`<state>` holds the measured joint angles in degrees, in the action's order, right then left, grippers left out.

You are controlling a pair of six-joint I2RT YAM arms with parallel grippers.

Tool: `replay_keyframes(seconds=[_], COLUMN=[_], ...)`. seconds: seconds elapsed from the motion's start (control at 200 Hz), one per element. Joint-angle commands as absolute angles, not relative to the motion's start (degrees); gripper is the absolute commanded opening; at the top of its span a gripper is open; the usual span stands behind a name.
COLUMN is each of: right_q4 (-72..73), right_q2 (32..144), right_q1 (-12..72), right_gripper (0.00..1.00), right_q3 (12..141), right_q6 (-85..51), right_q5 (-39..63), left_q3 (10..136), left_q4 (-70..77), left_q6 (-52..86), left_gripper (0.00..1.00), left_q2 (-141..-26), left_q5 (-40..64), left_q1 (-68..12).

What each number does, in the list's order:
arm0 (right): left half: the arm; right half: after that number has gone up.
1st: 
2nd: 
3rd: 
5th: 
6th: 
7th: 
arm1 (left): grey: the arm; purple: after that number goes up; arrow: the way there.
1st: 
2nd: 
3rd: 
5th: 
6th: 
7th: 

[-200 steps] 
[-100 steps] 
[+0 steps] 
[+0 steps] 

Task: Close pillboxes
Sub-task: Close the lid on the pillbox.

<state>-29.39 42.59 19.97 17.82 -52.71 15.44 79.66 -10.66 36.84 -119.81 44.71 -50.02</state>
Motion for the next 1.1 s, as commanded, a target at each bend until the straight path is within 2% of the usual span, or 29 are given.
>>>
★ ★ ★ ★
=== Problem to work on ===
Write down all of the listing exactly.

=== Result for this task ===
`<state>` holds the measured joint angles in degrees, in the action's order, right then left, grippers left out.

You are controlling a pair of six-joint I2RT YAM arms with parallel grippers.

Tool: `replay_keyframes(seconds=[_], COLUMN=[_], ...)`. seconds: seconds elapsed from the motion's start (control at 200 Hz), one per element. Joint-angle commands as absolute angles, not relative to the motion's start (degrees); gripper is the absolute commanded opening; at the top of its span a gripper is open; the usual span stands behind a name.
COLUMN is each of: right_q4 (-72..73), right_q2 (32..144), right_q1 (-12..72), right_gripper (0.00..1.00), right_q3 (12..141), right_q6 (-85..51), right_q5 (-39..63), left_q3 (10..136), left_q4 (-70..77), left_q6 (-52..86), left_gripper (0.00..1.00), left_q2 (-141..-26), left_q5 (-40..64), left_q1 (-68..12).

What each number does, in the list's order:
arm0 (right): left half: the arm; right half: after that number has gone up.
1st: 
2nd: 
3rd: 
5th: 
6th: 
7th: 
arm1 (left): grey: the arm; purple: after that number goes up; arrow: the way there.
1st: 
2nd: 
3rd: 
5th: 
6th: 
7th: 

[-200 steps] 
[-100 steps] 
[+0 steps] 
[+0 steps] 

Task: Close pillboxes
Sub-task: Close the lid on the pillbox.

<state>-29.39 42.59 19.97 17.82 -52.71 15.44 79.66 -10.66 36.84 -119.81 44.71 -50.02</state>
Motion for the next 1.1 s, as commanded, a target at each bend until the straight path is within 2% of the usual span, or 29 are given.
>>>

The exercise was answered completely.